Mutations that alter the transmembrane signalling pathway in an ATP binding cassette (ABC) transporter.

The maltose transport system of Escherichia coli is a well-characterized member of the ATP binding cassette transporter superfamily. Members of this family share sequence similarity surrounding two short sequences (the Walker A and B sequences) which constitute a nucleotide binding pocket. It is likely that the energy from binding and hydrolysis of ATP is used to accomplish the translocation of substrate from one location to another. Periplasmic binding protein-dependent transport systems, like the maltose transport system of E.coli, possess a water-soluble ligand binding protein that is essential for transport activity. In addition to delivering ligand to the membrane-bound components of the system on the external face of the membrane, the interaction of the binding protein with the membrane complex initiates a signal that is transmitted to the ATP binding subunit on the cytosolic side and stimulates its hydrolytic activity. Mutations that alter the membrane complex so that it transports independently of the periplasmic binding protein also result in constitutive activation of the ATPase. Genetic analysis indicates that, in general, two mutations are required for binding protein-independent transport and constitutive ATPase. The mutations alter residues that cluster to specific regions within the membrane spanning segments of the integral membrane components MalF and MalG. Individually, the mutations perturb the ability of MBP to interact productively with the membrane complex. Genetic alteration of this signalling pathway suggests that other agents might have similar effects. These could be potentially useful for modulating the activities of ABC transporters such as P-glycoprotein or CFTR, that are implicated in disease.

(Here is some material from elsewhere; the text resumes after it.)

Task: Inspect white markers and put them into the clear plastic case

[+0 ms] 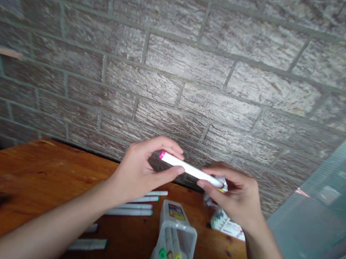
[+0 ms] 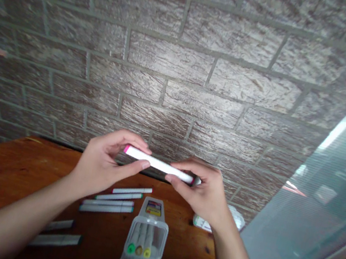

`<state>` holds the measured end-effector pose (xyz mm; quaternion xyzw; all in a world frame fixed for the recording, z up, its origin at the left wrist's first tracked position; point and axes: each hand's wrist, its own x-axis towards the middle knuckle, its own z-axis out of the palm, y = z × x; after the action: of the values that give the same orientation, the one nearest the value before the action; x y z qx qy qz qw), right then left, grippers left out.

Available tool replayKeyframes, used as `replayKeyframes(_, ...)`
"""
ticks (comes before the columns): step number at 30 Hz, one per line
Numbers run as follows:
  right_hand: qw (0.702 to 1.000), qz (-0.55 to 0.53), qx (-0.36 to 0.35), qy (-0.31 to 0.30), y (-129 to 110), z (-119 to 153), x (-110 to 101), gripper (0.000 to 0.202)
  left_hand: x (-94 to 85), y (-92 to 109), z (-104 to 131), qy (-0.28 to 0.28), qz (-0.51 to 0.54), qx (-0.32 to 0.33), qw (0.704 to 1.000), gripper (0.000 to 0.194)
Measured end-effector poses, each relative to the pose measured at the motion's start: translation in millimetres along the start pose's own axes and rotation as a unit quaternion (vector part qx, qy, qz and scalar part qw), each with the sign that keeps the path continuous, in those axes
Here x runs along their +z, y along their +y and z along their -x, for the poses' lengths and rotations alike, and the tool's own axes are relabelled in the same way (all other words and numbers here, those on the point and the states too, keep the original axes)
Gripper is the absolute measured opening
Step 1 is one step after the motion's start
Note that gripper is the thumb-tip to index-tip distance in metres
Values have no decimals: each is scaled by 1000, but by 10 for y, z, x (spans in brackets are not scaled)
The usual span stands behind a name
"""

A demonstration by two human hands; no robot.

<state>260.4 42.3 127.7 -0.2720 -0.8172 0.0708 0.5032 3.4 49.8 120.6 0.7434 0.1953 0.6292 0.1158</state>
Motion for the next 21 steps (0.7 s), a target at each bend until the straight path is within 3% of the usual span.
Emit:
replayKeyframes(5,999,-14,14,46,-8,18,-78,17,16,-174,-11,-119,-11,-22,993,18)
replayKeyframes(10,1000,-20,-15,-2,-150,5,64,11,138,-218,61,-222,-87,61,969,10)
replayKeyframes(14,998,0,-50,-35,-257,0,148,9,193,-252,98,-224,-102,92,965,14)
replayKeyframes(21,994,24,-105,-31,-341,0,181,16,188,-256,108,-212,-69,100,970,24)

Allele-specific malE mutations that restore interactions between maltose-binding protein and the inner-membrane components of the maltose transport system.

Active accumulation of maltose and maltodextrins by Escherichia coli depends on an outer-membrane protein. LamB, a periplasmic maltose-binding protein (MalE, MBP) and three inner-membrane proteins, MalF, MalG and MalK. MalF and MalG are integral transmembrane proteins, while MalK is associated with the inner aspect of the cytoplasmic membrane via an interaction with MalG. Previously we have shown that MBP is essential for movement of maltose across the inner membrane. We have taken advantage of malF and malG mutants in which MBP interacts improperly with the membrane proteins. We describe the properties of malE mutations in which a proper interaction between MBP and defective MalF and MalG proteins has been restored. We found that these malE suppressor mutations are able to restore transport activity in an allele-specific manner. That is, a given malE mutation restores transport activity to different extents in different malF and malG mutants. Since both malF and malG mutations could be suppressed by allele-specific malE suppressors, we propose that, in wild-type bacteria, MBP interacts with sites on both MalF and MalG during active transport. The locations of different malE suppressor mutations indicate specific regions on MBP that are important for interacting with MalF and MalG.

Transport of p-nitrophenyl-alpha-maltoside by the maltose transport system of Escherichia coli and its subsequent hydrolysis by a cytoplasmic alpha-maltosidase.

In wild-type Escherichia coli the activity of the maltose transport system is dependent on a periplasmic maltose-binding protein. It has been possible, however, to isolate mutants in which transport activity is mediated by the membrane components of the system and is no longer dependent on the periplasmic binding protein. In this manuscript we show that in these binding protein-independent strains, p-nitrophenyl-alpha-maltoside is a potent inhibitor of maltose transport. In contrast, p-nitrophenyl-alpha-maltoside is only a weak inhibitor of maltose transport in wild-type bacteria. In addition, we show that p-nitrophenyl-alpha-maltoside is transported by the binding protein-independent strains but not by wild-type bacteria. We were able to detect transport of this compound because there is a cytoplasmic enzyme that cleaves p-nitrophenyl-alpha-maltoside. This enzyme has not previously been described. We show that although the synthesis of this enzyme is subject to the same regulation as the components of the maltose regulon, and is MalT dependent, it is not coded for by a known mal gene. We refer to this enzyme as alpha-maltosidase. These results strengthen our proposal that the membrane components of the maltose transport system comprise a recognition site for maltose and related substrates.

Genetic evidence for substrate and periplasmic-binding-protein recognition by the MalF and MalG proteins, cytoplasmic membrane components of the Escherichia coli maltose transport system.

We isolated mutants of Escherichia coli in which the maltose-binding protein (MBP) is no longer required for growth on maltose as the sole source of carbon and energy. These mutants were selected as Mal+ revertants of a strain which carries a deletion of the MBP structural gene, malE. In one class of these mutants, maltose is transported into the cell independently of MBP by the remaining components of the maltose system. The mutations in these strains map in either malF or malG. These genes code for two of the cytoplasmic membrane components of the maltose transport system. In some of the mutants, MBP actually inhibits maltose transport. We demonstrate that these mutants still transport maltose actively and in a stereospecific manner. These results suggest that the malF and malG mutations result in exposure of a substrate recognition site that is usually available only to substrates bound to MBP.